Sin duda allí había un territorio que explorar.

¿Era eso lo que andaba buscando Yusuf? —se preguntó Jonás. Podía comprender las motivaciones de Hari para no querer visitar el planeta anillado, pero Yusuf… Estaban, posiblemente, ante el planeta de los creadores de los árboles asteroides, los colmeneros, y los juggernauts. ¡Y él prefería seguir estudiando a aquellos animales, antes de acudir a lo que podría ser la fuente de todas las respuestas! ¿Cómo podía alguien tener una curiosidad tan selectiva? ¿Era posible que el exobiólogo imperial quisiera encontrar todas las respuestas por sus propios medios? ¿Que estuviera más interesado en el proceso de investigación que en los resultados…?

La escena del enjambre de juggernauts se mantuvo durante unos minutos más en el monitor, y finalmente retornó el sonriente rostro de Lilith.

—¿Qué te ha parecido? —preguntó.

—Interesante. ¿Te das cuenta de lo que es este lugar?

—¿A qué te refieres?

—Mira a tu alrededor. Estás contemplando la más perfecta doma de la naturaleza efectuada jamás por ningún ser vivo. ¿Has visto esas plantas? Deben atrapar casi hasta el último fotón despedido por esa estrella. No es extraño que antes nadie viera la Esfera…

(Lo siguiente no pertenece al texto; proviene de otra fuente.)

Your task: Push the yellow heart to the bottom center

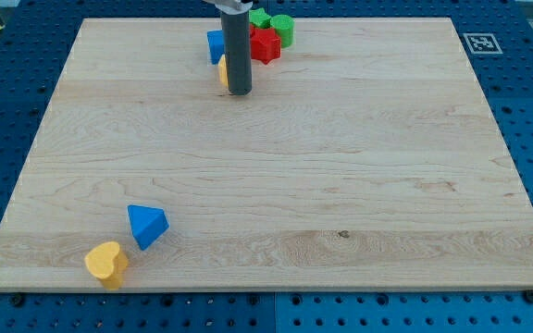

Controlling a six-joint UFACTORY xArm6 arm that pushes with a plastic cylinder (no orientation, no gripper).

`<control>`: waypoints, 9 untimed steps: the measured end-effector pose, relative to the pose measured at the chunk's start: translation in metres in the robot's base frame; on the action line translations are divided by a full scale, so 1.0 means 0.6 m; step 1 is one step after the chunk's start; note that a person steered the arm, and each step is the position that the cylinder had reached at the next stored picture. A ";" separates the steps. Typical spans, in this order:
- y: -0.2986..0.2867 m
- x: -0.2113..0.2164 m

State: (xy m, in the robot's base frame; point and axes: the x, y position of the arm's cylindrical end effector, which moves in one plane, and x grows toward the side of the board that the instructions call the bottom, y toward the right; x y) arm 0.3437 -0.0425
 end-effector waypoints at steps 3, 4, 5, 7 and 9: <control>-0.111 0.006; -0.231 0.046; -0.320 0.132; -0.390 0.335; -0.276 0.458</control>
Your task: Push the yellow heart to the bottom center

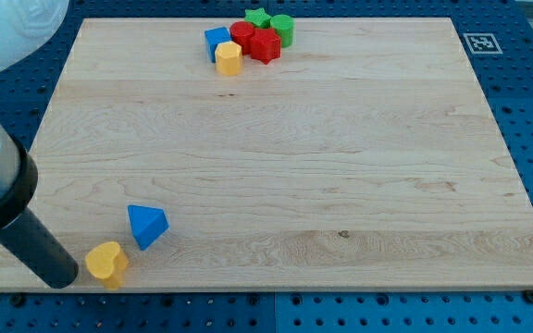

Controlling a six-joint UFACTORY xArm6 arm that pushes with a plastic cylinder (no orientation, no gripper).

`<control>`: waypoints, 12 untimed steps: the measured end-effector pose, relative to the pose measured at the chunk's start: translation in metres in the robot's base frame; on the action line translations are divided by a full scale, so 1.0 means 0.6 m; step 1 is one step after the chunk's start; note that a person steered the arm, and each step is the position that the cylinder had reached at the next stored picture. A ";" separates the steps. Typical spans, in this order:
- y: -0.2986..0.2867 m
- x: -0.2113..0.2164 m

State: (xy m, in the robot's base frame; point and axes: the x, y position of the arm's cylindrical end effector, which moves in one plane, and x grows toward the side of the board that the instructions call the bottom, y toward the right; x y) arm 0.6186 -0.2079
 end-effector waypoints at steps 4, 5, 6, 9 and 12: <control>0.035 -0.002; 0.067 -0.002; 0.099 -0.002; 0.177 -0.050; 0.290 -0.046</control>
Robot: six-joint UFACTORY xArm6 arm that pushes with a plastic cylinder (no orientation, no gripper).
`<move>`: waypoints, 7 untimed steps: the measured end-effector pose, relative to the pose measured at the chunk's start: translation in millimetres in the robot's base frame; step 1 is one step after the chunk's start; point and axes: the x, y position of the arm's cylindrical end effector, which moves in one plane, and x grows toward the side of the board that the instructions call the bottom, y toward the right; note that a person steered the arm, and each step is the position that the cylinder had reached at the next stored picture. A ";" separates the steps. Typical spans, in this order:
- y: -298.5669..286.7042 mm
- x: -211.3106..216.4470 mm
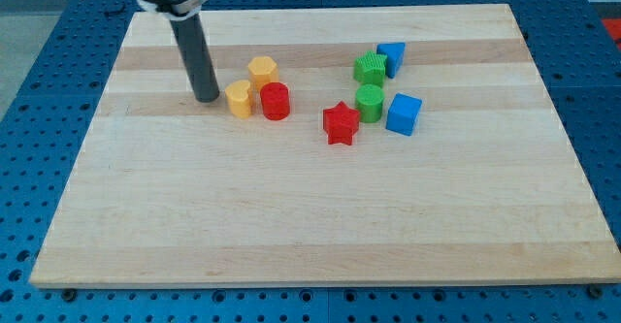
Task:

—No debemos perder de vista los motivos originales que nos han traído aquí.

—No, claro. Espero que Yusuf dé por fin con la solución al problema de los rickshaws.

—Eso espero yo también —asintió Lilith—. Te volveré a llamar en cuanto tenga más datos. —Y cortó la comunicación.

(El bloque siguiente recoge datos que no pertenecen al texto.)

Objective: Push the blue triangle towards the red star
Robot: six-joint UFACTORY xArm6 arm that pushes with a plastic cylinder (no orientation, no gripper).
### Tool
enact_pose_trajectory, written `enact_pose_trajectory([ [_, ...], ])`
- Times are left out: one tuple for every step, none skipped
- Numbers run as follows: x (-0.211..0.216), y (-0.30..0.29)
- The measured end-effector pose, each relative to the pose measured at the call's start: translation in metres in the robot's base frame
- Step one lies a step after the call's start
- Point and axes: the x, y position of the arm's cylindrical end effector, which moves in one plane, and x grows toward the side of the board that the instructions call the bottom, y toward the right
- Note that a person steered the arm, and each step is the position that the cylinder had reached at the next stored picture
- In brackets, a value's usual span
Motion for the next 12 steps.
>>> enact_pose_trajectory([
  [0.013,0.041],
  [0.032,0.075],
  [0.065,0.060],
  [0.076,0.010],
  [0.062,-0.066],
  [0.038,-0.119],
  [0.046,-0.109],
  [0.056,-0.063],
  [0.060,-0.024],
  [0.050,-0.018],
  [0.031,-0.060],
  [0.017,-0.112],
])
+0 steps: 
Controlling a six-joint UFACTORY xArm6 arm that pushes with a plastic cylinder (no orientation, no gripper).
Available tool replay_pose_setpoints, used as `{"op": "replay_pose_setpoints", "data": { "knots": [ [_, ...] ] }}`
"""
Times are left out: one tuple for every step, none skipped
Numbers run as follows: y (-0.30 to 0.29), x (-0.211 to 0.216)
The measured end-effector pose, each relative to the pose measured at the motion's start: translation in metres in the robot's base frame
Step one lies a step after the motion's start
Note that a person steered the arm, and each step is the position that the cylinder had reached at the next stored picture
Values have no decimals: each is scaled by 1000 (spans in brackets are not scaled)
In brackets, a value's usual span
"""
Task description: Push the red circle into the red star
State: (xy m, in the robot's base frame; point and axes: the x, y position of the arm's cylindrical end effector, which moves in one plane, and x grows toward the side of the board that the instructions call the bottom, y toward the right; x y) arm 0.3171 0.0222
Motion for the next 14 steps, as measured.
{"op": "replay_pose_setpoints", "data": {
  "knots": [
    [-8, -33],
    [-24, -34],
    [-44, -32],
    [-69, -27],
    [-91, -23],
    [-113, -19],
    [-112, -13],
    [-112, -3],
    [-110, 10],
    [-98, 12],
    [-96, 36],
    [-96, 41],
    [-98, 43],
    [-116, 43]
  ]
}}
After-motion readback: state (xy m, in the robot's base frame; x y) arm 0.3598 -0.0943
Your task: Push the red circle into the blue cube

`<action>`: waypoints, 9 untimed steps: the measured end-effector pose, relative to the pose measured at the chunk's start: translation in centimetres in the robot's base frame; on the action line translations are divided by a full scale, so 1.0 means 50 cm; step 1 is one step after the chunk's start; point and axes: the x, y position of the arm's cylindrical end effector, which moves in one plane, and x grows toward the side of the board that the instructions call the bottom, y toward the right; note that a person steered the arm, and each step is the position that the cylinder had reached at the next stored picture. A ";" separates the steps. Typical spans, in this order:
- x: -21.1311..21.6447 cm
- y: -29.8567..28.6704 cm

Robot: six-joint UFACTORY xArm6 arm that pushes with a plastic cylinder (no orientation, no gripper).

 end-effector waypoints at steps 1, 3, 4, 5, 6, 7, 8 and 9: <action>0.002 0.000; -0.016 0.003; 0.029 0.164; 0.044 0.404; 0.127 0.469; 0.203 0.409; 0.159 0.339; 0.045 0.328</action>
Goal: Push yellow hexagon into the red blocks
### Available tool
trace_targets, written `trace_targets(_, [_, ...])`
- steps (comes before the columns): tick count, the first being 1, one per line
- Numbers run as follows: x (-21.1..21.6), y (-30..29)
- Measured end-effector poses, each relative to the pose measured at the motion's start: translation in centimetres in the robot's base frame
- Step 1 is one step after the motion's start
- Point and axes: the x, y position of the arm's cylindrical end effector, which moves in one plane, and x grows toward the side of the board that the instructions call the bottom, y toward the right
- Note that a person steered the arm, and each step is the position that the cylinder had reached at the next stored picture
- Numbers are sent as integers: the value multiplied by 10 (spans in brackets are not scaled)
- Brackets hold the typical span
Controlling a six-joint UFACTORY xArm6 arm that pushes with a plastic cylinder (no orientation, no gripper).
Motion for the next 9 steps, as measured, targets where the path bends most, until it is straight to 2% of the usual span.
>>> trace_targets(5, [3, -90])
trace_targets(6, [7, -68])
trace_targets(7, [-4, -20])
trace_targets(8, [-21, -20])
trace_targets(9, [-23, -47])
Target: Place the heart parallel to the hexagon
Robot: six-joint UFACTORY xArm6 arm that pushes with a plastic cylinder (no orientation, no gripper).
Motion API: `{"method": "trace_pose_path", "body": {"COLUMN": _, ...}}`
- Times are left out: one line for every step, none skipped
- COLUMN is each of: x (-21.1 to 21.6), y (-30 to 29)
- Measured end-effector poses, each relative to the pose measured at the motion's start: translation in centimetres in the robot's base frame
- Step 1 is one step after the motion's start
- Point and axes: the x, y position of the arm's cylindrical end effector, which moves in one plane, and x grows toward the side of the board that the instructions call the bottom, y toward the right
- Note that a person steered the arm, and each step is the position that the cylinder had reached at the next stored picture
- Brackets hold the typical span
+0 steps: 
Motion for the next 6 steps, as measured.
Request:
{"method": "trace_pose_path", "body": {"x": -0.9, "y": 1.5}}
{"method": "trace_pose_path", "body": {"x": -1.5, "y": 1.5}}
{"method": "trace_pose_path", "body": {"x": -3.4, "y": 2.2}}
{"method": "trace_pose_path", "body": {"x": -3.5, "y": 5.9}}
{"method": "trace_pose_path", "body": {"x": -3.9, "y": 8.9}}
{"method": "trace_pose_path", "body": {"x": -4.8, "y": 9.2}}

Pero Jonás se estaba preguntando hasta qué punto le seguían interesando las experiencias de Yusuf. Todo aquel problema de los rickshaws destruidos, y las intrigas entre el Imperio, la Hermandad y la Utsarpini, la invasión de Vaikunthaloka, la coronación de Kharole; todo aquello le parecía tremendamente remoto y falto de interés. Estúpidos juegos entre niños malcriados.

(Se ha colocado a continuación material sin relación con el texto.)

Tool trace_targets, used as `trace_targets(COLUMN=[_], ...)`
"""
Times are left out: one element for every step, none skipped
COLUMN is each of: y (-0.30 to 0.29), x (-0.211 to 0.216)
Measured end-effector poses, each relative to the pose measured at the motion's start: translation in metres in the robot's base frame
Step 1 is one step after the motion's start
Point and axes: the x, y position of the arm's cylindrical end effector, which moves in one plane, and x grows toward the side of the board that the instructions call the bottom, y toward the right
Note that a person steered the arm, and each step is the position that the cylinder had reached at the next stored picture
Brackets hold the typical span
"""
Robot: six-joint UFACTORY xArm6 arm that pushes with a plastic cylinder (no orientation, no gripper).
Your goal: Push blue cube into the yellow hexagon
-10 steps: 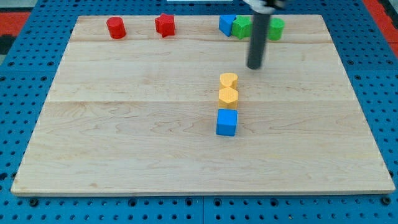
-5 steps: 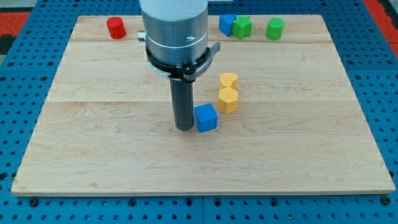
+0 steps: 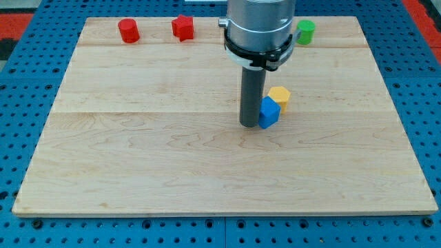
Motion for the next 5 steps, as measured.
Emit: trace_targets(y=[0.017, 0.065, 0.091, 0.078, 0.063], x=[0.001, 0.034, 0.052, 0.015, -0.029])
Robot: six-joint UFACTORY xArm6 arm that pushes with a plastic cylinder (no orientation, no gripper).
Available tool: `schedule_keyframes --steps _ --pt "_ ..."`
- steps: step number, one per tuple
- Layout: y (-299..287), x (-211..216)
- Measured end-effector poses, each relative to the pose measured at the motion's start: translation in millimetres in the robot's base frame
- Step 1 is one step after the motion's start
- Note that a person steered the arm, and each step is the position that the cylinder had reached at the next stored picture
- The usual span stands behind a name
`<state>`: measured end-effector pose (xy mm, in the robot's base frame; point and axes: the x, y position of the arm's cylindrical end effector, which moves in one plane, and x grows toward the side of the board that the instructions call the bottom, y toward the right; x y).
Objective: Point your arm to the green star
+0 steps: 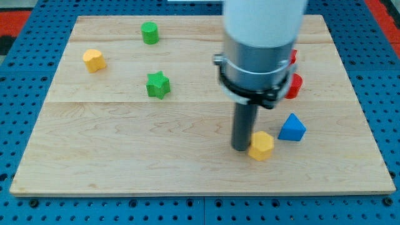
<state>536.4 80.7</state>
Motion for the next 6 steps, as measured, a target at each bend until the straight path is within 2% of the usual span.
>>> schedule_keyframes --steps 1,2,5,6 --pt "51.9 2.9" --pt "53.7 2.9" --pt "-108.1 -20.3" --pt "-122.6 -49.5"
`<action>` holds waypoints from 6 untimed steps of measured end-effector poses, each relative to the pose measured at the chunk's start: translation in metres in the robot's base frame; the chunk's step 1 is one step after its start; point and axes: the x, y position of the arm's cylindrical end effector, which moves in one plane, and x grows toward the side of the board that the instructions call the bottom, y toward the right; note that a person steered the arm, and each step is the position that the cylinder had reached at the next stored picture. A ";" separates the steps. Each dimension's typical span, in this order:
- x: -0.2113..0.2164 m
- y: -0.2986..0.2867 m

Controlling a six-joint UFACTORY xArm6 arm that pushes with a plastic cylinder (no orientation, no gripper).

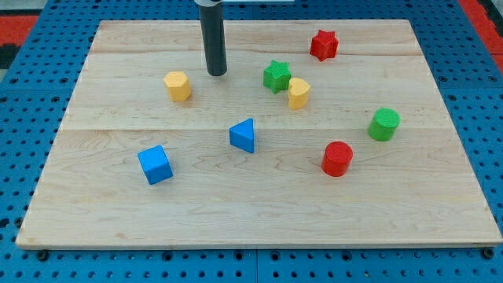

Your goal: Move the green star along with yellow heart right a bit

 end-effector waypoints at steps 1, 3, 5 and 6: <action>-0.001 0.001; -0.006 0.000; -0.025 -0.007; -0.039 -0.012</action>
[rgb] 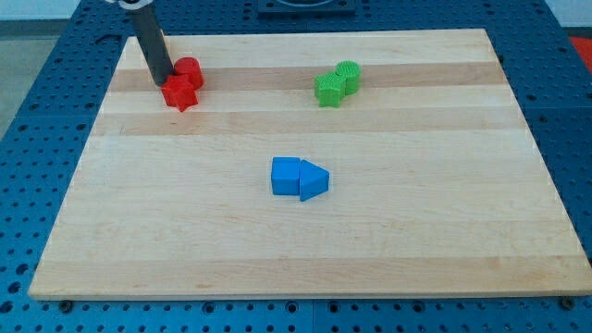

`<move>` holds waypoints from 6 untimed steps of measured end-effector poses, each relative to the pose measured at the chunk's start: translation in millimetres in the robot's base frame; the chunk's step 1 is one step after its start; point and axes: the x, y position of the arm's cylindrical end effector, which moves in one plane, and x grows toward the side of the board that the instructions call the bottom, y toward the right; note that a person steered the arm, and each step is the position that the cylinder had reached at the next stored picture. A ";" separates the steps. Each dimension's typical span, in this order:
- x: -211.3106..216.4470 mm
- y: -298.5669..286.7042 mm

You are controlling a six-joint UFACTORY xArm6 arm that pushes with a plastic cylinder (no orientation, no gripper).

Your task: Move your arm bottom of the red star

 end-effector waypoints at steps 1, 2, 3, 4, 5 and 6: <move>3.3 -12.3; 14.9 -48.0; 35.3 -54.8; 69.0 -44.7; 95.1 -17.0; 95.4 9.5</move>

Lo realmente interesante estaba ahora frente a él. Quizás en el interior de aquel gigantesco anillo, que se abalanzaba frenéticamente hacia ellos, se encontraban las respuestas a los interrogantes que le habían acosado a lo largo de toda su vida.

Los seres que habían construido todo aquello estaban millones de años por delante de ellos en el plano tecnológico. Tendrían todas las respuestas.

En aquel momento, Jonás fue bruscamente sacado de sus pensamientos por el ululante sonido de alarmas de la cabina.

—¿Qué sucede? —preguntó volviéndose hacia Chait Rai.

—Nada peligroso —respondió éste tranquilamente.

—Pero, ¿qué pasa? ¿Qué es esa alarma?

—Estamos recibiendo un mensaje de Jambudvida.

—¿Qué? ¿Un mensaje?

—Sí. Finalmente los esferitas han decidido interrumpir su silencio.